● **PROBLEM DESCRIPTION**
Only those lines in the data below from the line containing "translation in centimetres" through the line containing "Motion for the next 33", both included, should be restated word for word.

● **Recorded data**
:::

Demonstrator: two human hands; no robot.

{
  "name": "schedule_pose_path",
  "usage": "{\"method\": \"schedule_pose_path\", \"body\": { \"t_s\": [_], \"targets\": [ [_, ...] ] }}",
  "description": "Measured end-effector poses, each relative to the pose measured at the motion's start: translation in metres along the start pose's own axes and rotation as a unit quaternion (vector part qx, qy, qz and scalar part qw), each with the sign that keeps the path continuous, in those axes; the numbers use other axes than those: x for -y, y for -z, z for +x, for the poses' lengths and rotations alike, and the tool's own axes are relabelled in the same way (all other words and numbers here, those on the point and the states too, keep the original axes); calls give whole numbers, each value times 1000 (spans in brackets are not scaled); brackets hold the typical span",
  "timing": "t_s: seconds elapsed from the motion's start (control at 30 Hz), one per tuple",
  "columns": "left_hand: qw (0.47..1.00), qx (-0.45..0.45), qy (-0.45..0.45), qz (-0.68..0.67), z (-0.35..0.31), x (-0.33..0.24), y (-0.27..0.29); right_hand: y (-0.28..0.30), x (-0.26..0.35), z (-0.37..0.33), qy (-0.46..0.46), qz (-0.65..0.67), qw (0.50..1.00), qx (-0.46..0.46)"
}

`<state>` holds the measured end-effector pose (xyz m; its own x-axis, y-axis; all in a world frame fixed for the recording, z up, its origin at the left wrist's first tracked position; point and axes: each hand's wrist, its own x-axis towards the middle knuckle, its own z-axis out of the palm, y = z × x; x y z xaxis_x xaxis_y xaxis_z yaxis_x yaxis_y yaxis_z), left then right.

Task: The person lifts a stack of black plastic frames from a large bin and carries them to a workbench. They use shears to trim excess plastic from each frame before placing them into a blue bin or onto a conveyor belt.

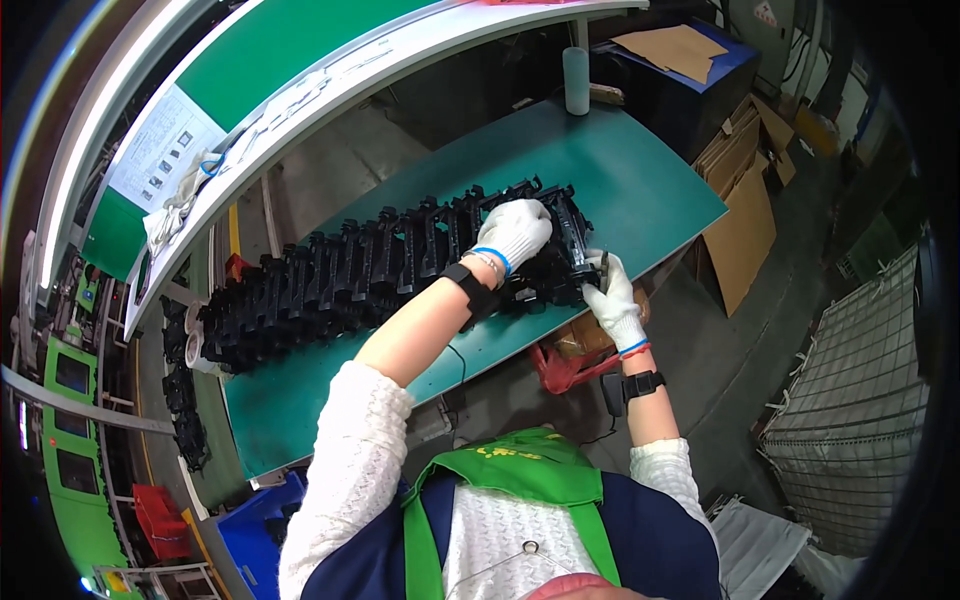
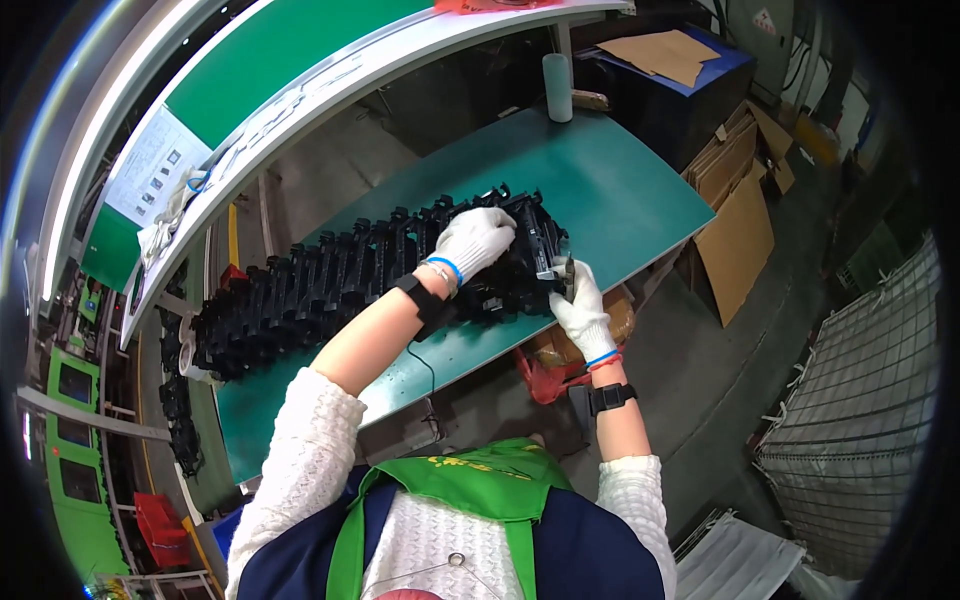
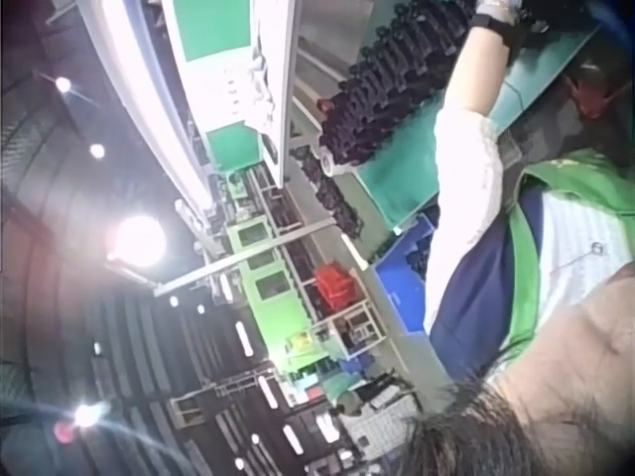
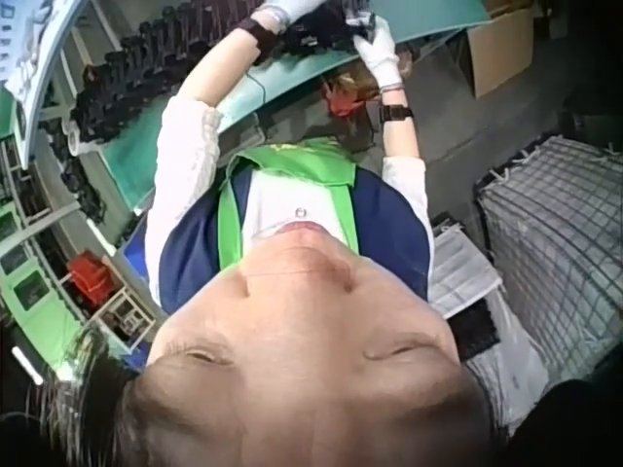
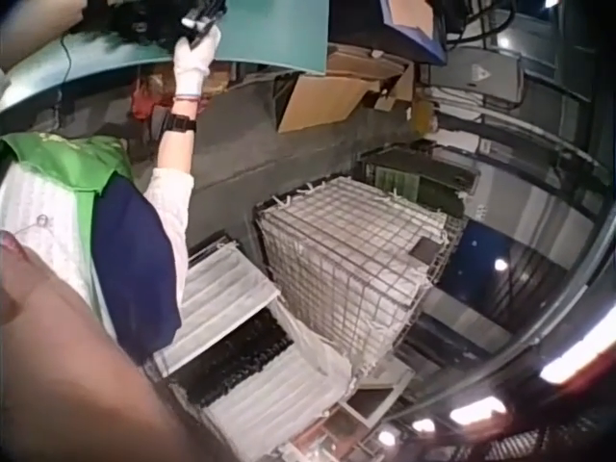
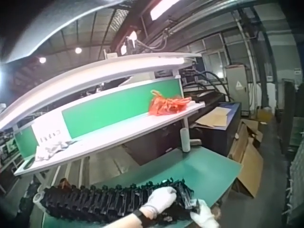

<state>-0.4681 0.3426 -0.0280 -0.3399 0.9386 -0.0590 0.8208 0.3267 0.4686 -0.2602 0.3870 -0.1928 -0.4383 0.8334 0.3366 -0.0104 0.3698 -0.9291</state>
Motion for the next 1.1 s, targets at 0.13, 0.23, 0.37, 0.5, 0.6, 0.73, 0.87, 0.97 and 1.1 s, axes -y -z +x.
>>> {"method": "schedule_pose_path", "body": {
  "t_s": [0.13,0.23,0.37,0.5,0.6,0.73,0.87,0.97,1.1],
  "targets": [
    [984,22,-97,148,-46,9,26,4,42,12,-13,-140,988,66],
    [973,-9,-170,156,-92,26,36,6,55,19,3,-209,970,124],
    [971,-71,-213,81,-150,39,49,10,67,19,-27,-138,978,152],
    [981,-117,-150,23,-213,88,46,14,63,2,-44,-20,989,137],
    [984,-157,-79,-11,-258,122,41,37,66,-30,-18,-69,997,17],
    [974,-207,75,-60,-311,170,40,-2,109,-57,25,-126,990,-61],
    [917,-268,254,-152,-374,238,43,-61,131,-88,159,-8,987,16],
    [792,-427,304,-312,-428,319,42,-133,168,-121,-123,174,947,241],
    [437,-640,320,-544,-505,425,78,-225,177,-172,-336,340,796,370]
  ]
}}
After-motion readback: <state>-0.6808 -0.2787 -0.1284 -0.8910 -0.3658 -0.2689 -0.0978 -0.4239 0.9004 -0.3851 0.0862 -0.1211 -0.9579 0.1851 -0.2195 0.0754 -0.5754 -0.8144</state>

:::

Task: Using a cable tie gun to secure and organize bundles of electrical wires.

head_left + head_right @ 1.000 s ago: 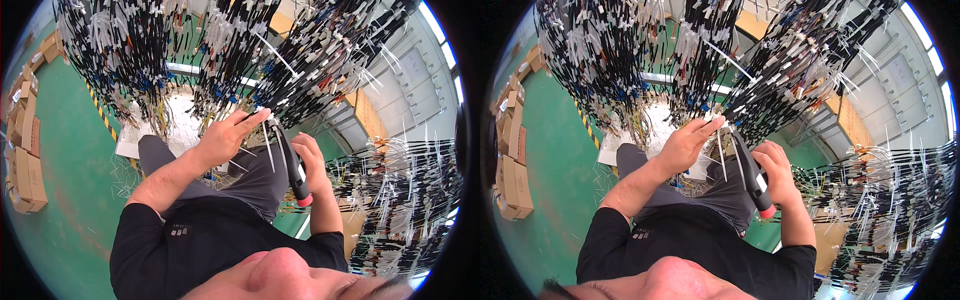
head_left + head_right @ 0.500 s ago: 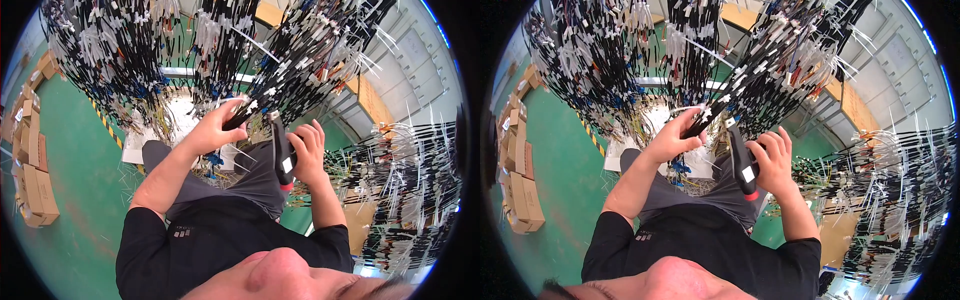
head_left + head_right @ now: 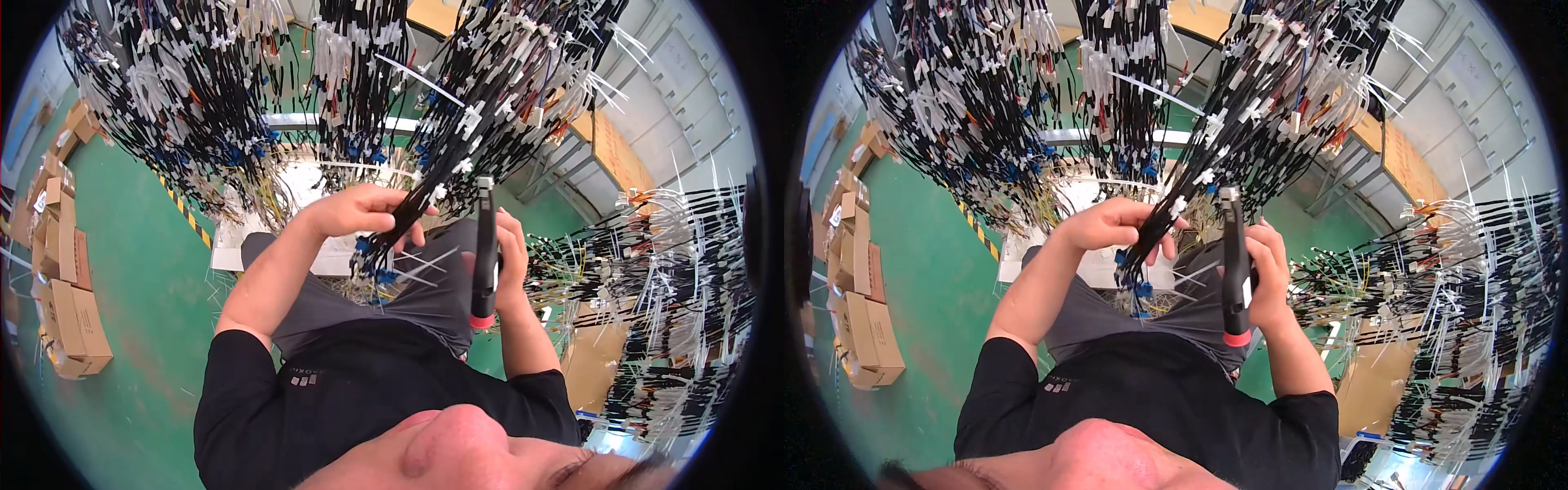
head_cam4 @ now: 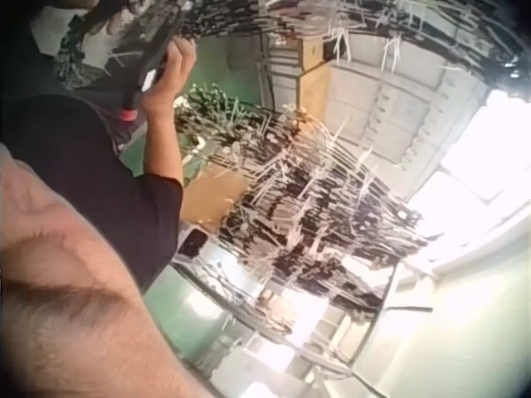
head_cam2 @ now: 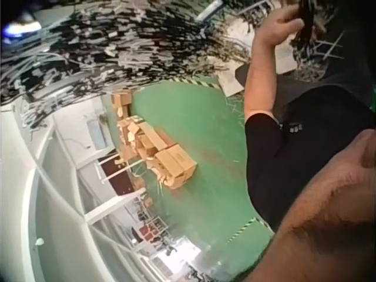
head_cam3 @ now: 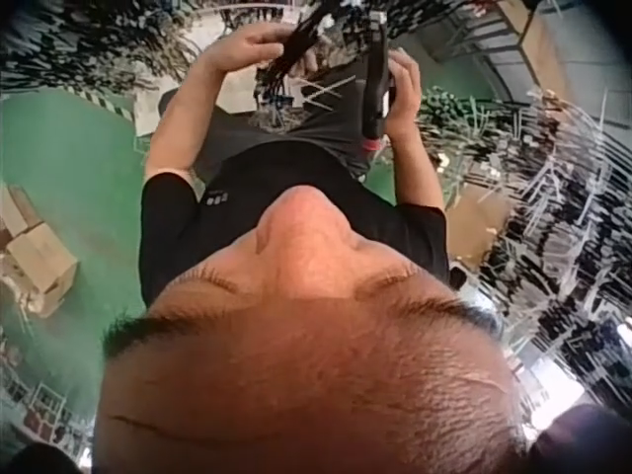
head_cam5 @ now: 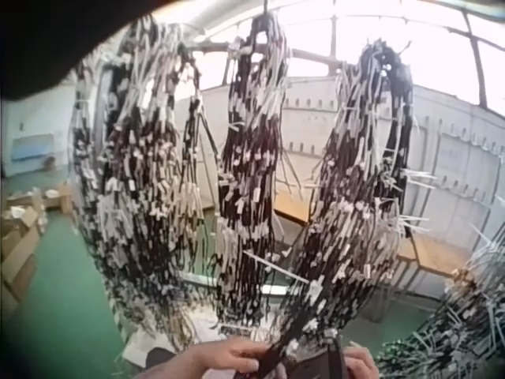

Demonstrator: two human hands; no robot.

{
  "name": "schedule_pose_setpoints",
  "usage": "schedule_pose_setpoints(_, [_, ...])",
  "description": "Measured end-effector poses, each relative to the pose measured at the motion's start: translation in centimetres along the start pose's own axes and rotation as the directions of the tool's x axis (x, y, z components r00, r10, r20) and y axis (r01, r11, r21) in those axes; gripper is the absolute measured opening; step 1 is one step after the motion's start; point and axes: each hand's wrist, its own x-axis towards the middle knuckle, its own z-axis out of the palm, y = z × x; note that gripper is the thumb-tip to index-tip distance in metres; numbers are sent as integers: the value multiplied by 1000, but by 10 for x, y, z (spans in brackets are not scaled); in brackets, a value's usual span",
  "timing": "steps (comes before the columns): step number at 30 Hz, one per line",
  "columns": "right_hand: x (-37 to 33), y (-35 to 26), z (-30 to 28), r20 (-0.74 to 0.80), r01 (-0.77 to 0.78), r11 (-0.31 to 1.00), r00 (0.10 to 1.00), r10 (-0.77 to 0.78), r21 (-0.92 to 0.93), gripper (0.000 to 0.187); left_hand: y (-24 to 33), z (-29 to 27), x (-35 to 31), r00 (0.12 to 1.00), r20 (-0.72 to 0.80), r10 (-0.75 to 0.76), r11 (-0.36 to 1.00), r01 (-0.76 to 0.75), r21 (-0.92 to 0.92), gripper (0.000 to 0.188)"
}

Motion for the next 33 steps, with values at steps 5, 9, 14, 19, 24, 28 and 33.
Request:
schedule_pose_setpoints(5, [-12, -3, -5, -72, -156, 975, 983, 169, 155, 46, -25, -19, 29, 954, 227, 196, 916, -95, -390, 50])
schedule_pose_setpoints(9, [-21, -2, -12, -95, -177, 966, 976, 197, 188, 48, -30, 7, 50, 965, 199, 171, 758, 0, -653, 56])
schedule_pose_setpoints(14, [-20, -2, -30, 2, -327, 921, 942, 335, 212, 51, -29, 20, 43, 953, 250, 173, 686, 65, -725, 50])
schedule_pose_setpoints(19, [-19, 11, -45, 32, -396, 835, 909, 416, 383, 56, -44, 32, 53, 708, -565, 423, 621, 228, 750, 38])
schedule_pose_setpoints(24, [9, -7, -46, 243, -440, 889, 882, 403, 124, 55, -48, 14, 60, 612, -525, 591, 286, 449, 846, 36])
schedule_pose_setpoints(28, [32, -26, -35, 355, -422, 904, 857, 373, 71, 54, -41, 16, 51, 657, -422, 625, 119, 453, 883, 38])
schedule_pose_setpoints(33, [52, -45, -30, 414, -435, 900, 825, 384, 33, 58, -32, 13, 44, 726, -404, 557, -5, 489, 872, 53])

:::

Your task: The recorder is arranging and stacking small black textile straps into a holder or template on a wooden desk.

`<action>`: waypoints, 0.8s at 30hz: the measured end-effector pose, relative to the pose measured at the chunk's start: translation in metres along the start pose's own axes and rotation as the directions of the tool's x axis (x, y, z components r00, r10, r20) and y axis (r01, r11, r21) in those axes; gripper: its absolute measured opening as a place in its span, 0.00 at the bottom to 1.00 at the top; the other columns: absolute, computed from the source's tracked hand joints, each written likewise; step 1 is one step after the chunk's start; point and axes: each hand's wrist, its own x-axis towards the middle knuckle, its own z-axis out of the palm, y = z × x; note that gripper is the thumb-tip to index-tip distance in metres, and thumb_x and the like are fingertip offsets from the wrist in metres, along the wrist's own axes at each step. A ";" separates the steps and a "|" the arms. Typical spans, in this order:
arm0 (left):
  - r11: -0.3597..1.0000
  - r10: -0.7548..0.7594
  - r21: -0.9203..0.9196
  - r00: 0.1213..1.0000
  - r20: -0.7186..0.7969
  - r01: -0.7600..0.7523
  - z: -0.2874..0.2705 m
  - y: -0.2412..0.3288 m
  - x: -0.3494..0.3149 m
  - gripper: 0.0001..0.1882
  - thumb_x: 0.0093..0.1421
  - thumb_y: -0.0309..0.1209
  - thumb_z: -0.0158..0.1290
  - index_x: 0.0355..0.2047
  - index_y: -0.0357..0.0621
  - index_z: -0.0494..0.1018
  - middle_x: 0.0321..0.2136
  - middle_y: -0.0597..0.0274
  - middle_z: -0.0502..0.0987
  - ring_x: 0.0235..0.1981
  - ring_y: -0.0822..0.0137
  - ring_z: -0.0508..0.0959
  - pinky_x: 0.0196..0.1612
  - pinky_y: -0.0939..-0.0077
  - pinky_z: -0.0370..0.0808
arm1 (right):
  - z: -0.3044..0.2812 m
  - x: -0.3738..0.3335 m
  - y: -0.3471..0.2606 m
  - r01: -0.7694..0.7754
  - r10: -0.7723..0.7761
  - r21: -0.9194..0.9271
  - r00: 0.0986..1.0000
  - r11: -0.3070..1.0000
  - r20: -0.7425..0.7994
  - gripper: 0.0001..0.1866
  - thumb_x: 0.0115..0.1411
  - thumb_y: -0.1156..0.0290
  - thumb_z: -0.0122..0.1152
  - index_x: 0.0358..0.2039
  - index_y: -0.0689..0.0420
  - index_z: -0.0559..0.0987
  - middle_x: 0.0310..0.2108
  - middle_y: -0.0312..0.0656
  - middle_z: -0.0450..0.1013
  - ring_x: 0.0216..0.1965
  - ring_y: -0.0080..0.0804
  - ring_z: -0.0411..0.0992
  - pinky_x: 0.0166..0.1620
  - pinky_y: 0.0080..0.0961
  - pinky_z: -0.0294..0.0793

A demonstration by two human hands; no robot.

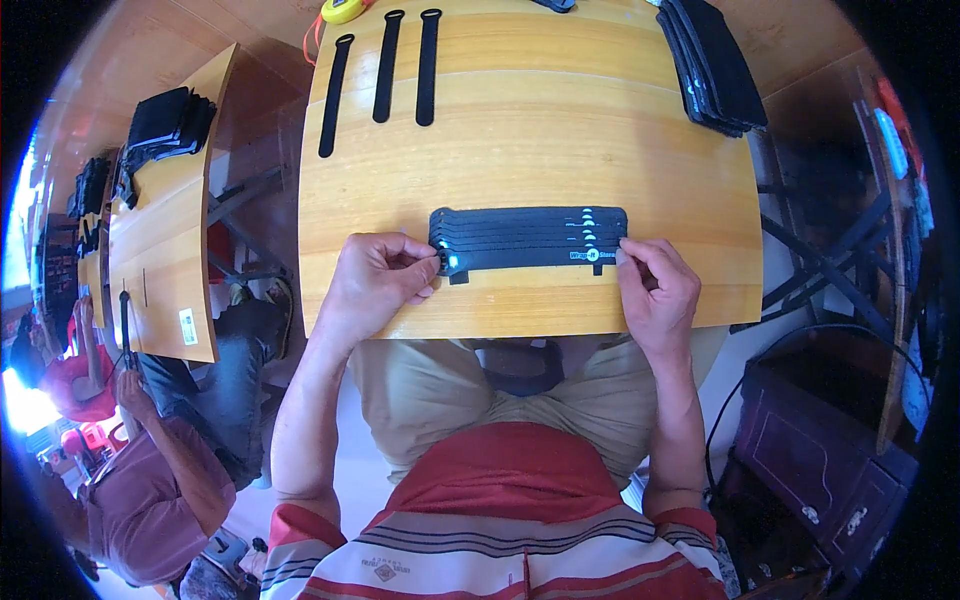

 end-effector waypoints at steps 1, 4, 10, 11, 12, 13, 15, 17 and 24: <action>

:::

● **ANSWER**
  "description": "Measured end-effector poses, each relative to the pose measured at the motion's start: translation in centimetres along the start pose's own axes and rotation as the directions of the tool's x axis (x, y, z components r00, r10, r20) and y axis (r01, r11, r21) in those axes; gripper is the absolute measured opening; step 1 is one step after the motion's start; point and axes: each hand's wrist, its own x-axis towards the middle knuckle, its own z-axis out of the palm, y = z × x; note that gripper is the thumb-tip to index-tip distance in metres; numbers are sent as integers: the value multiplied by 1000, but by 10 for x, y, z (spans in brackets are not scaled); in brackets, a value's usual span",
  "timing": "steps (comes before the columns): step number at 30 Hz, one per line",
  "columns": "right_hand: x (-37 to 33), y (-35 to 26), z (-30 to 28), r20 (-0.74 to 0.80), r01 (-0.77 to 0.78), r11 (-0.31 to 1.00), r00 (0.10 to 1.00), r10 (-0.77 to 0.78), r21 (-0.92 to 0.93), gripper (0.000 to 0.187); left_hand: y (-24 to 33), z (-29 to 27), x (-35 to 31), r00 (0.12 to 1.00), r20 (-0.72 to 0.80), r10 (-0.75 to 0.76), r11 (-0.36 to 1.00), r01 (-0.76 to 0.75), r21 (-0.92 to 0.92), gripper (0.000 to 0.188)"
}

Motion for the next 33 steps, with values at steps 5, 9, 14, 19, 24, 28 and 33.

With the answer given, the exercise is complete.